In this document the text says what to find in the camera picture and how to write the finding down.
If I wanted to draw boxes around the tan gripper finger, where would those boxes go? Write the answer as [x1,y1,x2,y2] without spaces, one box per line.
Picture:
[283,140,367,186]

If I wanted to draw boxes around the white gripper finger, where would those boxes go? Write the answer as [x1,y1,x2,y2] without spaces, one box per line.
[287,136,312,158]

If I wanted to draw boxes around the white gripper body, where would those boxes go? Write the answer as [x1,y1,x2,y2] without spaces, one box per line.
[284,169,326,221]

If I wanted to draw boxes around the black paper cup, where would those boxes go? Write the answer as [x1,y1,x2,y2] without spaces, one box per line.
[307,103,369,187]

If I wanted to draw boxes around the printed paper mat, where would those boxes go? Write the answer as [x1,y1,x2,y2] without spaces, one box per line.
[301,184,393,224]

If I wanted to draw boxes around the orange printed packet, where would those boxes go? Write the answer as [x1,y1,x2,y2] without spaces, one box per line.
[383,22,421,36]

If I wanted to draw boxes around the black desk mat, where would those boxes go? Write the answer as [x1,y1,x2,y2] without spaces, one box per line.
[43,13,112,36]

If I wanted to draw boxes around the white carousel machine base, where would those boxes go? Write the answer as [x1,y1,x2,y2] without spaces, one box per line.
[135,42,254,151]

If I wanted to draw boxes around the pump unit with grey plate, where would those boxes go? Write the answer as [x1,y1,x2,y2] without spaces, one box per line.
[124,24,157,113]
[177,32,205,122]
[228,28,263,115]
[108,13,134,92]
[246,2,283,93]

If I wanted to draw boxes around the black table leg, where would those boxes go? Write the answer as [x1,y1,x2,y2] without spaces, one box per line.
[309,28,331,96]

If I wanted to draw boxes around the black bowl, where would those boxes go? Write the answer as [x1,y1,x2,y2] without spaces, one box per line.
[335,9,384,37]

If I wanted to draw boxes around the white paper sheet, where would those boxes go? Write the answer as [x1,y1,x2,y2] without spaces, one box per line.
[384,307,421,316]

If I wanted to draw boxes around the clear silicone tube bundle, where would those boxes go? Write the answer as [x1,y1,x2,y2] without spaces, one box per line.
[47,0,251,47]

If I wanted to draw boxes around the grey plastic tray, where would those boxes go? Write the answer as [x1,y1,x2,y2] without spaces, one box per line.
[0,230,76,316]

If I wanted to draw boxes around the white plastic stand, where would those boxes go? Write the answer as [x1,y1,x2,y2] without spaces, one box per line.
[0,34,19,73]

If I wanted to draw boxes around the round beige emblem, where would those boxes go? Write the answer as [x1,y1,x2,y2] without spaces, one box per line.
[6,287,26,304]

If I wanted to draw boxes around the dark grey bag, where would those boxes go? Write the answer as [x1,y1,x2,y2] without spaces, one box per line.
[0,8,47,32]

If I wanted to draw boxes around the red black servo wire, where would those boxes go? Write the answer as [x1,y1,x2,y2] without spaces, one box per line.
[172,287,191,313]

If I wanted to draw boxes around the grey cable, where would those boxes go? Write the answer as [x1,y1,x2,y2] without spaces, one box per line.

#### [Description of the task]
Set down each entry exactly, leaving none out.

#### [Your solution]
In this document the text says what to find in the camera picture and how to write the finding down.
If I wanted to draw boxes around the tan gripper finger, where would those boxes go? Write the answer as [x1,y1,x2,y2] without spaces, one box per line.
Picture:
[283,140,367,186]

If I wanted to draw boxes around the white gripper finger, where would those boxes go? Write the answer as [x1,y1,x2,y2] without spaces, one box per line.
[287,136,312,158]

If I wanted to draw boxes around the white gripper body, where would those boxes go? Write the answer as [x1,y1,x2,y2] without spaces, one box per line.
[284,169,326,221]

If I wanted to draw boxes around the black paper cup, where would those boxes go? Write the answer as [x1,y1,x2,y2] without spaces, one box per line.
[307,103,369,187]

If I wanted to draw boxes around the printed paper mat, where would those boxes go? Write the answer as [x1,y1,x2,y2] without spaces, one box per line.
[301,184,393,224]

If I wanted to draw boxes around the orange printed packet, where would those boxes go? Write the answer as [x1,y1,x2,y2] without spaces, one box per line.
[383,22,421,36]

If I wanted to draw boxes around the black desk mat, where would those boxes go? Write the answer as [x1,y1,x2,y2] without spaces, one box per line.
[43,13,112,36]

If I wanted to draw boxes around the white carousel machine base, where would those boxes go? Write the answer as [x1,y1,x2,y2] without spaces, one box per line.
[135,42,254,151]

If I wanted to draw boxes around the pump unit with grey plate, where would those boxes go? Write the answer as [x1,y1,x2,y2] without spaces, one box per line.
[124,24,157,113]
[177,32,205,122]
[228,28,263,115]
[108,13,134,92]
[246,2,283,93]

If I wanted to draw boxes around the black table leg, where would those boxes go? Write the answer as [x1,y1,x2,y2] without spaces, one box per line.
[309,28,331,96]

If I wanted to draw boxes around the black bowl, where would those boxes go? Write the answer as [x1,y1,x2,y2] without spaces, one box per line.
[335,9,384,37]

If I wanted to draw boxes around the white paper sheet, where would those boxes go? Write the answer as [x1,y1,x2,y2] without spaces, one box per line.
[384,307,421,316]

If I wanted to draw boxes around the clear silicone tube bundle, where would those boxes go? Write the answer as [x1,y1,x2,y2] without spaces, one box per line.
[47,0,251,47]

If I wanted to draw boxes around the grey plastic tray, where would those boxes go? Write the answer as [x1,y1,x2,y2] without spaces, one box per line.
[0,230,76,316]

If I wanted to draw boxes around the white plastic stand, where would those boxes go? Write the answer as [x1,y1,x2,y2] without spaces, one box per line.
[0,34,19,73]

If I wanted to draw boxes around the round beige emblem, where would those boxes go? Write the answer as [x1,y1,x2,y2] without spaces, one box per line.
[6,287,26,304]

If I wanted to draw boxes around the dark grey bag, where would those boxes go? Write the answer as [x1,y1,x2,y2] without spaces, one box per line.
[0,8,47,32]

If I wanted to draw boxes around the red black servo wire, where would those boxes go? Write the answer as [x1,y1,x2,y2] without spaces, one box per line.
[172,287,191,313]

If I wanted to draw boxes around the grey cable, where would those boxes go? Write the answer as [x1,y1,x2,y2] without spaces, one box per line.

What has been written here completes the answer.